Bathroom, Toilet and Laundry – asbestos cement sheet walls, ceilings and floors, backing to wall tiles, lagging on hot water pipes, hot water pipes set into masonry walls
Kitchen – walls, splashbacks, ceilings, in vinyl floor tiles, backing of vinyl sheet flooring, underlay sheeting for ceramic tiles, hot water pipes set into masonry walls
Roof Cavity – loose fill insulation, or asbestos debris contamination left from previous asbestos roof removal
Exterior– flat, patterned and corrugated wall and roof sheeting, roof guttering, ridge capping, imitation brick cladding and lining under eaves
Backyard – fences, garden sheds, garages, carports, outside toilets and dog kennels
Other– backing of electrical meter boards
Does Asbestos Need To Be Removed If I’m Not Demolishing My Home?
Asbestos is no longer used in construction or refurbishment of any buildings but many thousands of tonnes of it were used in the past and much of it is still in place. As long as it is in good condition and is not being disturbed, damaged or exposed there is no imminent risk.
All Asbestos Containing Materials should be managed correctly when staying in place. If it is disturbed or damaged, it can become a danger to our health because invisible asbestos fibers are released into the air. In such cases it should be removed.

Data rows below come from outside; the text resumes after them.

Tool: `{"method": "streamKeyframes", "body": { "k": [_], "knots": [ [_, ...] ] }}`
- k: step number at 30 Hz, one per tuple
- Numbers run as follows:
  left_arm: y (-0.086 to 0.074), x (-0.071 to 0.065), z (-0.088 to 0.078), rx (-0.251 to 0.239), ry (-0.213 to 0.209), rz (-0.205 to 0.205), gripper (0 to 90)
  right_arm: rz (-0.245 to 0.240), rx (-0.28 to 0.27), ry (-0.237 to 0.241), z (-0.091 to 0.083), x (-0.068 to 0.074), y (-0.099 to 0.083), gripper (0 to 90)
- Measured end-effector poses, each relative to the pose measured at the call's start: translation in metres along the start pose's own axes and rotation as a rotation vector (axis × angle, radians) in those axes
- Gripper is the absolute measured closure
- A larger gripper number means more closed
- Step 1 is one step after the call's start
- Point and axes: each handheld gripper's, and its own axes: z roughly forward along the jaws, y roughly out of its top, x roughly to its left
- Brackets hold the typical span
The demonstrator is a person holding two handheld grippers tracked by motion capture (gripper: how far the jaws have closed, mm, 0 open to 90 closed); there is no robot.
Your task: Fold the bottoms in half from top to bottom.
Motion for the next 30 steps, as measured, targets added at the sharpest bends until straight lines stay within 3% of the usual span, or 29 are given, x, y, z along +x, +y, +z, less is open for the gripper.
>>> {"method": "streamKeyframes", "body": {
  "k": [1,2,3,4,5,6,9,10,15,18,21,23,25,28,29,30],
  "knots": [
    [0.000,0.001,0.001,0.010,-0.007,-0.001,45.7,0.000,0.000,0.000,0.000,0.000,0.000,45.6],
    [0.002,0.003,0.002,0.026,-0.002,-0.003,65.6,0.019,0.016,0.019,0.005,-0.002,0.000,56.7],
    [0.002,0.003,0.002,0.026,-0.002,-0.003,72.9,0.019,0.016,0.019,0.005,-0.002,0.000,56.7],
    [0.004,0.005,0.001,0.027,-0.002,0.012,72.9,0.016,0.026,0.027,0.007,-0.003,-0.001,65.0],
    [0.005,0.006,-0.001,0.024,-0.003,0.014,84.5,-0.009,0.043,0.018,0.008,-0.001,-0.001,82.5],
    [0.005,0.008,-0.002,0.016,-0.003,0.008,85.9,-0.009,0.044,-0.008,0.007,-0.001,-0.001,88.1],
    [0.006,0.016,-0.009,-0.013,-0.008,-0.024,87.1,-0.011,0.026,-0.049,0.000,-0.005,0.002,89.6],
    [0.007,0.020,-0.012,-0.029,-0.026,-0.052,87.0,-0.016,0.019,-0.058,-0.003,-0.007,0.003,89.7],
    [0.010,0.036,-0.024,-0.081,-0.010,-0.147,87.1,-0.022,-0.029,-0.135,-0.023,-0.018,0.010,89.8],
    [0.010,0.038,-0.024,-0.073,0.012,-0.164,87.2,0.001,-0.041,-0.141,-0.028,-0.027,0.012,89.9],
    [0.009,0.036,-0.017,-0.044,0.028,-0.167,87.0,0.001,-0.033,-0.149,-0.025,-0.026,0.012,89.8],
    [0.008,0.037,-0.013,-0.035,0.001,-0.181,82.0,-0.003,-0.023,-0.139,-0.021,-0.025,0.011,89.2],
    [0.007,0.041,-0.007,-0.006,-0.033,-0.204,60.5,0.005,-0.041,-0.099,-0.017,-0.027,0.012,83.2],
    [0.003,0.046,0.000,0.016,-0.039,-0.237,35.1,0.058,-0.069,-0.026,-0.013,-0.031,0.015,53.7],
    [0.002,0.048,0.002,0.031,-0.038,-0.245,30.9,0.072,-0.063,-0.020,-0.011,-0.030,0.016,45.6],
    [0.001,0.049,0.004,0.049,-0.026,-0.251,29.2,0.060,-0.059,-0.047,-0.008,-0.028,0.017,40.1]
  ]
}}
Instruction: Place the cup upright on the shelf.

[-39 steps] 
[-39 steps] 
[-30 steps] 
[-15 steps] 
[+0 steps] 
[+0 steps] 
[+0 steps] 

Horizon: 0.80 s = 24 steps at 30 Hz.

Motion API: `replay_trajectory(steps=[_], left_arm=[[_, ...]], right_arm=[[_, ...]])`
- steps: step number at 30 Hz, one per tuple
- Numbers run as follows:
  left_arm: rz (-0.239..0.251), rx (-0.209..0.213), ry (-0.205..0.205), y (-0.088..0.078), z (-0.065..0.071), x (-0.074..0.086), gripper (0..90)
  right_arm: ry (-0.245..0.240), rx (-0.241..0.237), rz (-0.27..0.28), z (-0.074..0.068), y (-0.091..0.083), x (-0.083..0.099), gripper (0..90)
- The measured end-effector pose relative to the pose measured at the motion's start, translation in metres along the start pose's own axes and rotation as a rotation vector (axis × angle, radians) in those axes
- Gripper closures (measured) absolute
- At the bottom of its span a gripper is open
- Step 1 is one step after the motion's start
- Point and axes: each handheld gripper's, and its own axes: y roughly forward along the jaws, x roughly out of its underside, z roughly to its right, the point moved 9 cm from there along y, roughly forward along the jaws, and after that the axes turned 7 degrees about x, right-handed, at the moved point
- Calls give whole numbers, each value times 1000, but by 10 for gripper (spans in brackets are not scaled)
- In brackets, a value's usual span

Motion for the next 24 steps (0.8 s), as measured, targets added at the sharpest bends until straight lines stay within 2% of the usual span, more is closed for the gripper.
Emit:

There is no need to unnecessarily worry about asbestos in your home as long as it’s managed correctly. Just because you have it in your home does not mean you are going to get an asbestos related illness.
Types Of Asbestos
Bonded (Tightly Bound) OR Non Friable Asbestos
Non friable asbestos is created by bonding the asbestos fibres together with another substance, for example cement, vinyl, or resin to create a hardened product. For example AC sheet which has widely been used on homes in Australia prior to 1990.
Non friable asbestos is less likely to break into pieces and there for is less likely to create dust and become airborne. Over 97% of asbestos products made in Australia were non-friable material.
• Non-Friable Asbestos can be found commonly in the following:
• Exterior Wall Cladding
• Roofing and Shingles
• Backing of floor tiles
• Kitchen, Laundry and Bathroom Splashbacks
• Circuit boards and electrical panels
It is important to note that non-friable asbestos can become friable as a result of fire. When asbestos is exposed to the heat of fire its bonds break down leaving it susceptible to becoming dusty and airborne.
Loosely- Bound OR Friable Asbestos
Friable asbestos was most commonly used in industrial and commercial settings to fire proof and insulate and therefore it is rare to find friable asbestos on a residential property. If friable asbestos were to be found in a residential property it would be found in places like old domestic heaters, stoves, hot water systems, pipe lagging and ceiling insulation products.
Friable asbestos is material which can be crumbled or reduced to powder with your hands and therefore has a tendency to become airborne. It is extremely hazardous and highly dangerous and should only be removed by a licensed asbestos removalist. Friable asbestos can also be previously non-friable asbestos that has come into contact with fire.
For a more extensive list of places where asbestos can be found and also more detailed information regarding asbestos in general you can search for the Worksafe handbook for workplaces for ‘asbestos’.
As a general rule if a material is suspected to be asbestos it should be treated as friable until it has been properly inspected and tested.